$$\rightleftharpoonup{xx}$$
$$\longleftharp{xx}$$,
$$\longrightharp{xx}$$,
Zacznij od transgenicznych mezenchymalnych komórek macierzystych myszy - multipotencjalnych komórek pochodzących ze szpiku kostnego.
Komórki są zaprojektowane tak, aby wyrażać GFP i terapeutyczne czynniki neurotroficzne, które wspierają wzrost i przeżycie neuronów.
Umyj komórki buforem i utrwal je, aby zachować integralność komórkową.
Ponownie przemyć buforem, a następnie dodać roztwór, aby przeniknąć błony komórkowe i jądrowe oraz zablokować niespecyficzne miejsca wiązania.
Wprowadzić przeciwciała pierwszorzędowe skierowane przeciwko białku markerowemu proliferacji komórek ulegającemu ekspresji wyłącznie w jądrze dzielących się komórek.
Przemyć buforem w celu usunięcia niezwiązanych przeciwciał.
Dodaj przeciwciała drugorzędowe sprzężone z fluoroforem skierowane do przeciwciał pierwszorzędowych i barwnik wiążący DNA, aby przeciwdziałać barwieniu jąder.
Przemyć buforem w celu usunięcia niezwiązanych odczynników.
Załaduj płytkę do systemu przesiewania o wysokiej zawartości i uchwyć obrazy w celu wykrycia sygnałów fluorescencyjnych.
Ekspresja markera proliferacji komórek wskazuje na aktywny podział komórek, co sugeruje przydatność komórek transgenicznych do zastosowań neuroterapeutycznych.
Aby przeprowadzić test proliferacji komórek Ki-67, użyj 0,1 molowego buforu fosforanowego do płukania kultur komórkowych przez jedną minutę. Po powtórzeniu prania użyj 4% paraformaldehydu lub PFA w temperaturze pokojowej przez 20 minut, aby utrwalić kultury.
Po utrwaleniu usunąć PFA i użyć PBS do trzykrotnego przepłukania studzienek przez siedem minut każda. Po zablokowaniu komórek zgodnie z protokołem tekstowym, nałóż 100 mikrolitrów roztworu przeciwciała pierwotnego do każdej studzienki. Przykryj płytkę i inkubuj przez noc w temperaturze 4 stopni Celsjusza.

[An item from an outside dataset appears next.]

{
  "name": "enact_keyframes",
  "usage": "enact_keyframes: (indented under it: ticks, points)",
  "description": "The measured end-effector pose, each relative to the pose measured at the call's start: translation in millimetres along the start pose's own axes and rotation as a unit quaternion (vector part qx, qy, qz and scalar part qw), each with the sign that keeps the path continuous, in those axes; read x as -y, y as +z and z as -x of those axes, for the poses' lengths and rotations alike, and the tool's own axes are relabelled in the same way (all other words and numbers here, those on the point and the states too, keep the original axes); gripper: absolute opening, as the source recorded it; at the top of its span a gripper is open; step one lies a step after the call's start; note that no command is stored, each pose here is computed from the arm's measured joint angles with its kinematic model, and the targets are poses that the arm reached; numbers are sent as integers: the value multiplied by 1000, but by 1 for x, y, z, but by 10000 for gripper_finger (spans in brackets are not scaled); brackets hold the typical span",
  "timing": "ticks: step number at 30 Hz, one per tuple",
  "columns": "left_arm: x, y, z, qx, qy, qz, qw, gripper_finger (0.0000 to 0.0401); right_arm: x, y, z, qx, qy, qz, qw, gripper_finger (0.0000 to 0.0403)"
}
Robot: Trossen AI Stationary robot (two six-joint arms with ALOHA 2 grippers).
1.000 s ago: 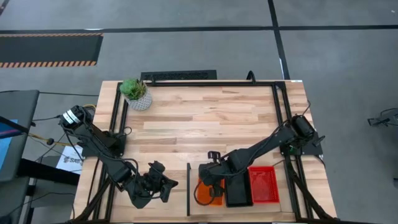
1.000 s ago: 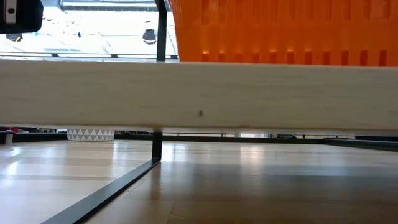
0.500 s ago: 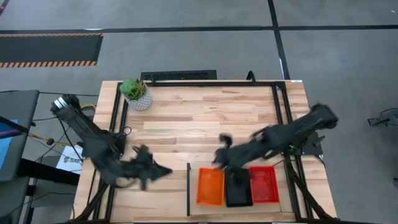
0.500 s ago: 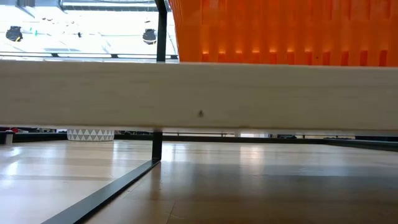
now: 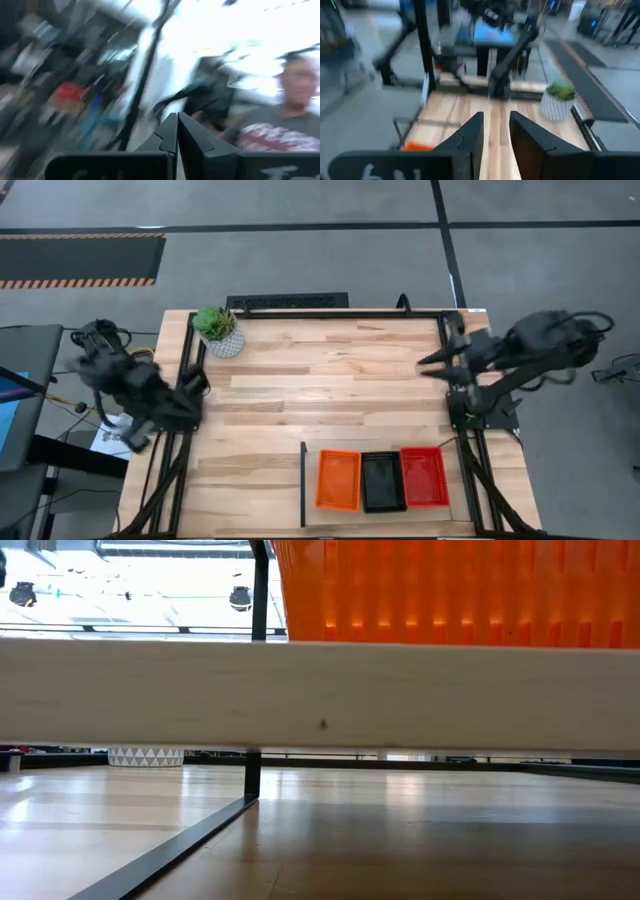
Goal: Stack baskets on shelf by color
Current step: Return to Home Position
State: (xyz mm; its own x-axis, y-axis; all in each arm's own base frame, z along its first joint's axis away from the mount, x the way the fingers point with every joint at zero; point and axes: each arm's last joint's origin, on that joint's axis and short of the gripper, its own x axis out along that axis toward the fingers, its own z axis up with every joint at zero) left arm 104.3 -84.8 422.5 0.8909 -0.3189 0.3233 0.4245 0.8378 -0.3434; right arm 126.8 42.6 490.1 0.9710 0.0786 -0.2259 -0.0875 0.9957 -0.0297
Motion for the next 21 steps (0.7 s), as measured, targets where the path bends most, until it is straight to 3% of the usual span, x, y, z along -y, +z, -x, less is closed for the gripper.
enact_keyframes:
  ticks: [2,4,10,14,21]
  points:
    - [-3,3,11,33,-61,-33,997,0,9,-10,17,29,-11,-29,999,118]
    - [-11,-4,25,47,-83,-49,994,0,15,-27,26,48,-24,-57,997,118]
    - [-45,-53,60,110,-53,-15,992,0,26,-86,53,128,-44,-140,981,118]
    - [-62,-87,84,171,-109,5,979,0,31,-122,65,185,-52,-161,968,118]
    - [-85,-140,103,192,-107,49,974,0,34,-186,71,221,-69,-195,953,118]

Po umyciu komórek trzy razy przez siedem minut przy każdym myciu, nałóż przeciwciało wtórne, umieść komórki w ciemności i inkubuj w temperaturze pokojowej przez 90 minut. Po kolejnych trzech praniach przykryj płytkę i przechowuj ją w temperaturze 4 stopni Celsjusza do czasu wykonania obrazowania.
Aby wykonać automatyczne obrazowanie, załaduj płytkę znakowaną immunologicznie do systemu HCS i pozwól płytki zrównoważyć się przez 20 minut. Otwórz oprogramowanie do akwizycji i analizy obrazów systemu HCS. Wybierz ustawienia akwizycji dla obiektywu 10X, korzystając z łączenia kamery na 1 i ustawienia wzmocnienia na 2.
Użyj funkcji automatycznej ekspozycji, aby znaleźć płaszczyznę Z, w której znajdują się komórki, i obliczyć przesunięcie dla każdej interesującej nas długości fali. Na potrzeby przedstawionej tutaj analizy uchwyć obrazy dla DAPI, GFP i Cy3.
Wybierz maksymalny poziom intensywności, przy którym studzienki kontroli ujemnej nie wykazują sygnału do akwizycji obrazu. Użyj tych samych ustawień progowych dla dołków dodatnich. Na koniec przechwyć obrazy i zapisz je w bazie danych, zanim wykonasz analizę obrazu zgodnie z protokołem tekstowym.